Seymour and Woodall's conjecture holds for graphs with independence number two
Rong Chen, Zijian Deng
TL;DR
The paper proves that Seymour and Woodall's conjecture holds for graphs with independence number at most $2$ by showing that for every $\ell$ with $2\ell \le \chi(G)$, such a graph $G$ satisfies $G \succeq_m K^{\ell}_{\ell,\chi(G)-\ell}$. The approach introduces a framework including capacity cap$(C)$, auxiliary vertex-set relations, and the five-wheel, combined with a minimal counterexample argument and a vertex-critical decomposition to construct the required minor via contracting disjoint $P_3$ paths and an edge. It also establishes the equivalence of related conjectures for this graph class.

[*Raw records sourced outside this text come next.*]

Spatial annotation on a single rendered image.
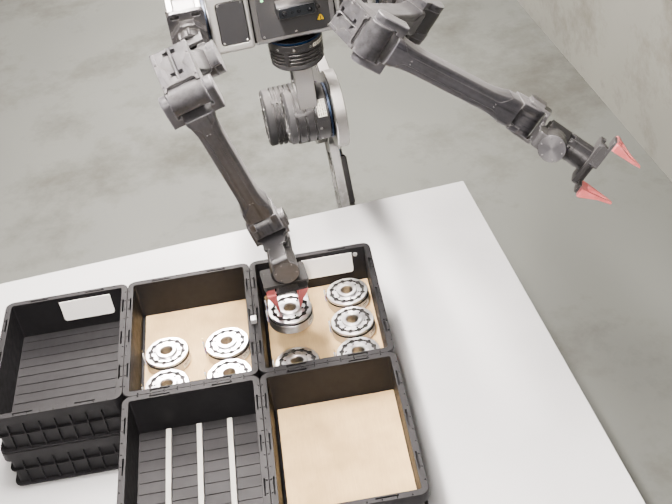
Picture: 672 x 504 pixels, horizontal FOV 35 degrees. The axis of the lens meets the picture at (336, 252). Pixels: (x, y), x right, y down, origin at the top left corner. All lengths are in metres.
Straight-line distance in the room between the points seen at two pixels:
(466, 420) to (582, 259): 1.65
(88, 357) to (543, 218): 2.14
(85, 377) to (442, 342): 0.87
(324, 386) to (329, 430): 0.10
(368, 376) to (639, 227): 2.04
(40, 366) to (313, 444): 0.74
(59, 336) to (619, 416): 1.73
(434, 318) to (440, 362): 0.16
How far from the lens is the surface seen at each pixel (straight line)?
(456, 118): 4.89
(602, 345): 3.70
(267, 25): 2.60
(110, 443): 2.49
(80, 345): 2.71
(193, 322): 2.67
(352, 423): 2.34
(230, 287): 2.68
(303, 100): 2.71
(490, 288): 2.84
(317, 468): 2.27
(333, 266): 2.66
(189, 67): 2.07
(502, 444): 2.45
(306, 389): 2.37
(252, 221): 2.28
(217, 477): 2.30
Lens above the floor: 2.53
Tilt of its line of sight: 38 degrees down
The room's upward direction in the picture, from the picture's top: 9 degrees counter-clockwise

The results provide a concrete minor-construction method that advances Hadwiger-type questions for graphs constrained by a small independence number, reinforcing connections between chromatic number and minor containment in this setting.
Abstract
Woodall (and Seymour independently) in 2001 proposed a conjecture that every graph $G$ contains every complete bipartite graph on $χ(G)$ vertices as a minor, where $χ(G)$ is the chromatic number of $G$. In this paper, we prove that for each positive integer $\ell$ with $2\ell \leq χ(G)$, each graph $G$ with independence number two contains a $K^{\ell}_{\ell,χ(G)-\ell}$-minor, implying that Seymour and Woodall's conjecture holds for graphs with independence number two, where $K^{\ell}_{\ell,χ(G)-\ell}$ is the graph obtained from $K_{\ell,χ(G)-\ell}$ by making every pair of vertices on the side of the bipartition of size $\ell$ adjacent.